You might well believe that there is a connection between our observation and our assumed state of the world. You might even believe that there is a causal relation, in particular you believe that chalk and talk is an ineffective way of imparting economic knowledge to a large proportion of our students. Now, let us make an additional assumption, namely that student outcomes enter (positively) into your utility function. If you have followed me this far, you might then reach the conclusion that it would be a desirable state of affairs if more of us experimented with alternatives to chalk and talk, most of these alternatives falling into the “active learning” methods catch-all. You might even reach the conclusion that you ought to experiment with these so-called active learning methods of instruction.
Not so fast.
No. Faster, please. If Williams had No More Lectures, if every class were limited to 15 or fewer students, it would be a much better college.
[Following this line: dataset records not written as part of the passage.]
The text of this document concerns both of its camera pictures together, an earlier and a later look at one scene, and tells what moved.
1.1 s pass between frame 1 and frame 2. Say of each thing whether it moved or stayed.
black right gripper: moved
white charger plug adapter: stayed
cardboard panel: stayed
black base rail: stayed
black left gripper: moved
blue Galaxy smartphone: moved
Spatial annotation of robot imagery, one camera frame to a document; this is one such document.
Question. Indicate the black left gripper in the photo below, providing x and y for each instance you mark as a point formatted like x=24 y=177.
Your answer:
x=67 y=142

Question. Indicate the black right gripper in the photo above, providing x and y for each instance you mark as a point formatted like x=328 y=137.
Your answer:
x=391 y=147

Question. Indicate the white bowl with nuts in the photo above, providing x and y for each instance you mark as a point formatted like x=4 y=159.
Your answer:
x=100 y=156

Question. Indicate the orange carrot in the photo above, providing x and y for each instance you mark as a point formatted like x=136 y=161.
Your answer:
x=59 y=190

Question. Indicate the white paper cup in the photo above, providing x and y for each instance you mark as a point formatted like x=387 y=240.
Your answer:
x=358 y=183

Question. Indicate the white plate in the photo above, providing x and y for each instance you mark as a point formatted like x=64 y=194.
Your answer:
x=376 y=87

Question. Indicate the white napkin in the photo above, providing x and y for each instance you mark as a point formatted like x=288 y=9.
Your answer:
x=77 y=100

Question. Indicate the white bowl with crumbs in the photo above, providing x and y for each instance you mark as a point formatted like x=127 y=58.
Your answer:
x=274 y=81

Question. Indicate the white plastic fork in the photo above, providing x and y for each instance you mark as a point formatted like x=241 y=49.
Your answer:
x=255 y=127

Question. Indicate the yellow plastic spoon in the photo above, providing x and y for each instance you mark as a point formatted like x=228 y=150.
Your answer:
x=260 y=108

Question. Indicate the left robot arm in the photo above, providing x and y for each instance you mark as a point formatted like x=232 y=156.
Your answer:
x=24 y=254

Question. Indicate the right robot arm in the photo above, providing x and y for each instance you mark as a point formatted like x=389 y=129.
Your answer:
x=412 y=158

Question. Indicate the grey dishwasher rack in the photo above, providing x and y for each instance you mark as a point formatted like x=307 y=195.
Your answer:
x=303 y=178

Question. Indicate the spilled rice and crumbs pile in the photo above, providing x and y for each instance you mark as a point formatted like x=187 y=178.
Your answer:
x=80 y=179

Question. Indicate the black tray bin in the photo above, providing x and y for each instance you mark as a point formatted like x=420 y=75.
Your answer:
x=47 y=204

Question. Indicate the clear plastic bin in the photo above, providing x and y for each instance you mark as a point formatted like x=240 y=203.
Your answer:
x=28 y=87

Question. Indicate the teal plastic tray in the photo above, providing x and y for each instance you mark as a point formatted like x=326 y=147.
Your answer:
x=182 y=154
Chalk and talk is the worst way to teach. Recall Mark Hopkins:
We are to regard the mind, not as a piece of iron to be laid upon the anvil and hammered into any shape, nor as a block of marble in which we are to find the statue by removing the rubbish, or as a receptacle into which knowledge may be poured; but as a flame that is to be fed, as an active being that must be strengthened to think and to feel-and to dare, to do, and to suffer.
Chalk and talk does not feed the flame. Gazzale makes clear in the rest of the review (do read the whole thing) that he is sympathetic to this point of view, that he welcomes research into better ways of teaching. And EphBlog is here to help! Over the last 4 years, we have demonstrated that there is a large demand among undergraduates and alumni for on-line interaction in the context of news and events about Williams. So far, so good. But I hope that the next four years will demonstrate that there is much more that can be done, that an economics class which opened itself up to alumni participation (via the posting of the syllabus, lecture notes, student papers, and so on) would be a much better class than one which did not. It is an empirical question.
Further comments on Gazzale’s review are welcome. Surely we have some academic readers with opinions on this.